Prog rockta Canterbury soundu dediğimiz anda herkesin aklına ilk Caravan ve “In the Land of Grey and Pink” gelmeli!

in the land of pink and grey - paslanmaz kalemBu albüm İngiltere’nin güney doğu bölgesindeki Kent’te konuşlu, bakımsız bir binada, kötü ses yalıtımı ve sürekli şikâyet eden komşuların varlığında kaydedildi. Komşuların kapılarına dayanıp mütemadi engelledikleri provalara rağmen, Caravan Canterbury sahnesini tanımlayan bir albüm ortaya koydu 1971 senesinde: Kaldı ki bu caz soslu, sanatsal albüm ilk 40 listesine hiçbir zaman giremese de on sene içinde altın statüsüne erişti.

Grubun efsanevi gitaristi Pye Hastings’in “Caravan kariyeri boyunca hep kısık ateşte ve yavaşça pişti,” demişliği var bu duruma istinaden.
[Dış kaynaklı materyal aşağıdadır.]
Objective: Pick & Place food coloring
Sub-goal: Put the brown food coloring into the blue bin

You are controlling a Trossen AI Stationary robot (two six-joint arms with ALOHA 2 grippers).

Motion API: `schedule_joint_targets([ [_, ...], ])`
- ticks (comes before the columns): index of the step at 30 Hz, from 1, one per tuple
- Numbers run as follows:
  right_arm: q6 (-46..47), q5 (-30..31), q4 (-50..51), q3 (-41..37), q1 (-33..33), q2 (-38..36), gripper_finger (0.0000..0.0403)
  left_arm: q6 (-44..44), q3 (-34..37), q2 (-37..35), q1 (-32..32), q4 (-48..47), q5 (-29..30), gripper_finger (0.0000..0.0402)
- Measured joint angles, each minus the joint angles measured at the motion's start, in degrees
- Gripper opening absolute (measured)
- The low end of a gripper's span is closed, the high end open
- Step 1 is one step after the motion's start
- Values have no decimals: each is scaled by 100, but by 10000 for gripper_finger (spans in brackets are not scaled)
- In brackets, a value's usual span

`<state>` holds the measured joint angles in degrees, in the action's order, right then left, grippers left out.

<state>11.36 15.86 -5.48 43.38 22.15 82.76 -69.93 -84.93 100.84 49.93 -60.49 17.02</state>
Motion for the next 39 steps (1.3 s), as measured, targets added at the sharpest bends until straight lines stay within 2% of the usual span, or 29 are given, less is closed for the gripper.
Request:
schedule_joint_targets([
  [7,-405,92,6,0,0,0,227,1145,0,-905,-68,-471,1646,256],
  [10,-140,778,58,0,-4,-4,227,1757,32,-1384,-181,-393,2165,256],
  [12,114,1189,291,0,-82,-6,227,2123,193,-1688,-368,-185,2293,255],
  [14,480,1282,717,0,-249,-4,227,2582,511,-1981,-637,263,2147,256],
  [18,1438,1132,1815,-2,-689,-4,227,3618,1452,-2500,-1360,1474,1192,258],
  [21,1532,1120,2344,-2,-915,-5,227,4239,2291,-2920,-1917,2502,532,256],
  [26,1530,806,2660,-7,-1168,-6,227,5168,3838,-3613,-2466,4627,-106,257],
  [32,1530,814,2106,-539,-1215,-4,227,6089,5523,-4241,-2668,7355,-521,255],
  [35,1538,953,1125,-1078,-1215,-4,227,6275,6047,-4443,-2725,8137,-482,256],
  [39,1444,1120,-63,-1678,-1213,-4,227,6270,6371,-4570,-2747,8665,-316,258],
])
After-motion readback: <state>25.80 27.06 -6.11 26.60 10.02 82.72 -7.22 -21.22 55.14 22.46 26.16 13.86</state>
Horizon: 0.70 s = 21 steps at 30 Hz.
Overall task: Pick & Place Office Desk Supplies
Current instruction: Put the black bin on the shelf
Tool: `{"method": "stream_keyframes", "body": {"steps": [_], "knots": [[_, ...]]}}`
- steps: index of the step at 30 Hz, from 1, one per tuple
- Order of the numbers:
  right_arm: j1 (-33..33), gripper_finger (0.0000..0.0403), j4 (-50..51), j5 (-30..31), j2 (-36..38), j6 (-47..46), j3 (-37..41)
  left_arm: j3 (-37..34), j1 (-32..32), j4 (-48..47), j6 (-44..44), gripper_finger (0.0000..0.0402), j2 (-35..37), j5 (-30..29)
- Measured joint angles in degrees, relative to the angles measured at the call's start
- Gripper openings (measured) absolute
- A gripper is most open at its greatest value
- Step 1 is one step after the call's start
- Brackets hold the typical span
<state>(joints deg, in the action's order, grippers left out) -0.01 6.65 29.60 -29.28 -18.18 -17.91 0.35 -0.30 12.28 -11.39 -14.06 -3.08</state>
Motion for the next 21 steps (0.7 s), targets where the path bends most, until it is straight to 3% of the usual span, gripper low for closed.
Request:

Topluluk, dönemin diğer prog rock ekipleri (Soft Machine, Gong, Kevin Ayers vs.) gibi havai deneyselliği psychedelia ile güzel bir biçimde harmanlıyordu: Adeta İngiltere’nin yeşili ve kırsalını uzaya taşımışlar gibi. “Hendrix ve Clapton dinliyorduk,” diye ekliyor Hastings. “Ve tabii ki bolca da Soft Machine. Onlar bizden bir yıl ilerideydi. Aslında bu albümü kaydetmek kolay oldu çünkü hâlihazırda canlı performans sergileyen bir gruptuk. Sadece stüdyoda canlı çaldık ve kaydettik.” O ana kadar da akustiği çok zayıf mekânlarda sahne aldıkları için stüdyonun ses kalitesi onları ilk başta şaşırtmış da: “Stüdyodaki hoparlörlerden gelen müziği duymak büyük bir sürprizdi.”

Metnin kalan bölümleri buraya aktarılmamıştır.